_PROBLEM_
Report each line of the listing that carries the word "instance".

_EXERCISE INPUTS_
————
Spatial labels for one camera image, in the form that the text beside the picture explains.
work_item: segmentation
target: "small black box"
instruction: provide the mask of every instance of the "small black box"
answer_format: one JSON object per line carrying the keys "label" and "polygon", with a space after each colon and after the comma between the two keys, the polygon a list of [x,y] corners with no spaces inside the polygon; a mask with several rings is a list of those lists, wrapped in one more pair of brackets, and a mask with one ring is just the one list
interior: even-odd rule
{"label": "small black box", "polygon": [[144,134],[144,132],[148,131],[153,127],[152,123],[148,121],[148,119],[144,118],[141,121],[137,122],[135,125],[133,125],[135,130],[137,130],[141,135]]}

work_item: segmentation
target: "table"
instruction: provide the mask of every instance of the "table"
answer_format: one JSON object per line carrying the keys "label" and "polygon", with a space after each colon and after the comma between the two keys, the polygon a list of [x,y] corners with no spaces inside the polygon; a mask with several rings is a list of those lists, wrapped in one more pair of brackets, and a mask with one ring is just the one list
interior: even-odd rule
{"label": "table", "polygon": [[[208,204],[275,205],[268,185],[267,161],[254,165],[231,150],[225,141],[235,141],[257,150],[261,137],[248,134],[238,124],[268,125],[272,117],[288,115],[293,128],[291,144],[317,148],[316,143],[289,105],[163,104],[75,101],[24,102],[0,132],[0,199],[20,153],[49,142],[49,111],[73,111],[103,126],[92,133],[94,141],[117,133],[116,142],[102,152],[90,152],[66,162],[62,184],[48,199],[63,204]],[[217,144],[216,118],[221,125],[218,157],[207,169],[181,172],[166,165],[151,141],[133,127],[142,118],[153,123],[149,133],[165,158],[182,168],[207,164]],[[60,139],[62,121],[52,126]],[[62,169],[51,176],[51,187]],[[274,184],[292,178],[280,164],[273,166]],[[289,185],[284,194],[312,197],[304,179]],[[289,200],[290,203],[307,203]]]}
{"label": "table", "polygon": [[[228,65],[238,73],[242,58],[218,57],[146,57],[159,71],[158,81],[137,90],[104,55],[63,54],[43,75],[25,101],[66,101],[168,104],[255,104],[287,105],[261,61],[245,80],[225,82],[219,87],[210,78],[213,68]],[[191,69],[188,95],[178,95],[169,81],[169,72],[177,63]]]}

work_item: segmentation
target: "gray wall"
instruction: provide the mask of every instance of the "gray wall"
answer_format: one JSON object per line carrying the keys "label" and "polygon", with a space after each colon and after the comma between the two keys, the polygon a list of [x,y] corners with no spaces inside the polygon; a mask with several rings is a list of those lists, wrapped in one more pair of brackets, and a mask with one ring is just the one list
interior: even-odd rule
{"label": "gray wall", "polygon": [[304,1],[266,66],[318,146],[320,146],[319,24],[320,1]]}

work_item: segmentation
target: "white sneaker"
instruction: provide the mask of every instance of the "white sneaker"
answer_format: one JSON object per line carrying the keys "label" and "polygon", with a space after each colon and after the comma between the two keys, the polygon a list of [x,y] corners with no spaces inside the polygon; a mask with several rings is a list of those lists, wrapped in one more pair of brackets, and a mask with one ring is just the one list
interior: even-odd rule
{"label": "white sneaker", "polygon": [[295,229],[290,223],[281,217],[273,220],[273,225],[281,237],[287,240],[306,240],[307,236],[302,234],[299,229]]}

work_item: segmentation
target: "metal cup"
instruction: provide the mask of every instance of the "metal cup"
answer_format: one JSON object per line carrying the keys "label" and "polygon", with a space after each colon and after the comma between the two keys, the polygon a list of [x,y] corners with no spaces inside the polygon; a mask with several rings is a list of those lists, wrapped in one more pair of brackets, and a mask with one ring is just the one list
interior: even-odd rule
————
_RESPONSE BELOW_
instruction: provide the mask of every instance of the "small black box"
instruction: provide the mask of every instance of the "table"
instruction: provide the mask of every instance of the "gray wall"
instruction: provide the mask of every instance of the "white sneaker"
instruction: provide the mask of every instance of the "metal cup"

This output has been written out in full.